A simple neural network (built from scratch) to classify handwritten digits using the MNIST dataset. The neural network has an input layer, a hidden layer, and an output layer. The input layer has 784 neurons (28x28 pixels in the image). The hidden layer has 63 neurons, and the output layer has 10 neurons (for each possible digit).
- numpy
- pandas
- matplotlib
- Clone the repository.
- Install the necessary libraries.
- Run the ntoebook.ipynb file.
The dataset used is the famous MNIST dataset containing images of handwritten digits. The dataset is split into a training set and a test set. The data is preprocessed by normalizing the pixel values to be between 0 and 1.
The model architecture is as follows:
- Input Layer: 784 neurons (28x28 pixels in the image).

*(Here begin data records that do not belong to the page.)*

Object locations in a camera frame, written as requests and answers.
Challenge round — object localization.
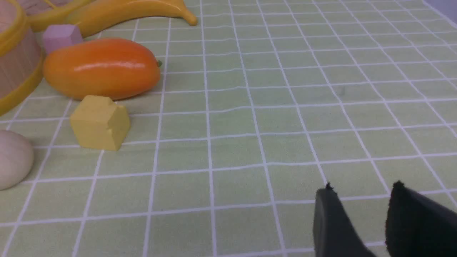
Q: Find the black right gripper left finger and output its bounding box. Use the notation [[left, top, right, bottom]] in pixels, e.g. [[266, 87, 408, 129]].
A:
[[313, 183, 375, 257]]

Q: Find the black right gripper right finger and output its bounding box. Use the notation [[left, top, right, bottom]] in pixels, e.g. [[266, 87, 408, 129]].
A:
[[385, 181, 457, 257]]

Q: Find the white bun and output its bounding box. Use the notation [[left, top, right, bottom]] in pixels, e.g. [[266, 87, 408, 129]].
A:
[[0, 130, 34, 190]]

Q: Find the bamboo steamer tray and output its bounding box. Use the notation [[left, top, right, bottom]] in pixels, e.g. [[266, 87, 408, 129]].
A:
[[0, 0, 45, 115]]

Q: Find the bamboo steamer lid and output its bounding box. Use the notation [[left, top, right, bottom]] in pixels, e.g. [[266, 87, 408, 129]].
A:
[[17, 0, 92, 32]]

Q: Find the green checkered tablecloth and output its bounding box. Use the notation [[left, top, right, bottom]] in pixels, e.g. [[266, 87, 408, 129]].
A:
[[1, 0, 457, 257]]

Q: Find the yellow foam block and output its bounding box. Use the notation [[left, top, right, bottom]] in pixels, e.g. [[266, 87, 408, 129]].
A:
[[70, 95, 131, 151]]

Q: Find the orange toy mango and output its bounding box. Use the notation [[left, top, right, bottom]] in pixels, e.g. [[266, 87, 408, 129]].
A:
[[42, 38, 161, 100]]

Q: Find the yellow toy banana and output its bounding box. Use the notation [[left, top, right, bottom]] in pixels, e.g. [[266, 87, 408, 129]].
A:
[[64, 0, 198, 38]]

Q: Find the pink foam cube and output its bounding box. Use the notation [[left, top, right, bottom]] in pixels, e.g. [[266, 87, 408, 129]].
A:
[[41, 24, 84, 54]]

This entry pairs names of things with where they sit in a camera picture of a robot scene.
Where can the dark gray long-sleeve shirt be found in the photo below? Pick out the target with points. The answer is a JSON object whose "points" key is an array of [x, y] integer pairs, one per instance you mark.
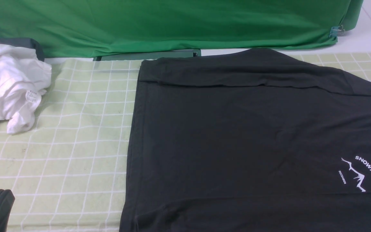
{"points": [[255, 141]]}

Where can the gray garment behind white shirt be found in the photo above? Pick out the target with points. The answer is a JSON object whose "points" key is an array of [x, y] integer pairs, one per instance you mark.
{"points": [[27, 43]]}

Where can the crumpled white shirt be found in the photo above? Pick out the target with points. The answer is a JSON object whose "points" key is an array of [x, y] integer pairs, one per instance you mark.
{"points": [[24, 80]]}

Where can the dark green backdrop base bar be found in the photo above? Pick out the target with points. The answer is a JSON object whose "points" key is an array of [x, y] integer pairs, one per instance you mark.
{"points": [[183, 53]]}

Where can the green checkered table cloth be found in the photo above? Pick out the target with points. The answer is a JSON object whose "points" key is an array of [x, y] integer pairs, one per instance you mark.
{"points": [[68, 174]]}

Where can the green backdrop cloth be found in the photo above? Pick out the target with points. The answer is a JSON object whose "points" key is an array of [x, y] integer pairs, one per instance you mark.
{"points": [[92, 28]]}

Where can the blue binder clip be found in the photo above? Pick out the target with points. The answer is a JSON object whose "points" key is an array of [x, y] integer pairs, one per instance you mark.
{"points": [[337, 31]]}

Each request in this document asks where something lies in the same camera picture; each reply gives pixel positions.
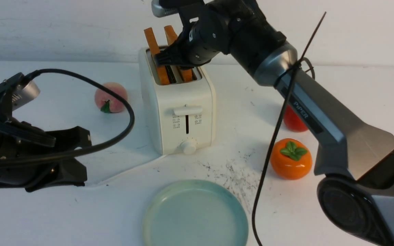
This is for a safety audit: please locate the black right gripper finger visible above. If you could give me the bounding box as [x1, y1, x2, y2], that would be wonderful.
[154, 43, 192, 67]

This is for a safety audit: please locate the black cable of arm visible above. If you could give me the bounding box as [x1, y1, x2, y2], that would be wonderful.
[251, 11, 327, 246]
[0, 69, 135, 168]

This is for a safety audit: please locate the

- Hidden Layer: 63 neurons.
- Output Layer: 10 neurons (for each possible digit).
The model is trained using Gradient Descent optimization. The Kaiming initialization method is used to initialize the weights and biases. The activation function used for the hidden layer is the Rectified Linear Unit (ReLU), while the Softmax function is used for the output layer. The learning rate starts at 0.45, and the number of epochs is 100. The learning rate is changed dynamically based on the model's accuracy. The accuracy thresholds for changing the learning rate are set at 72%, 81%, and 90%.
The model's accuracy is evaluated on the test set. The final accuracy achieved on the test set is roundabout 90%.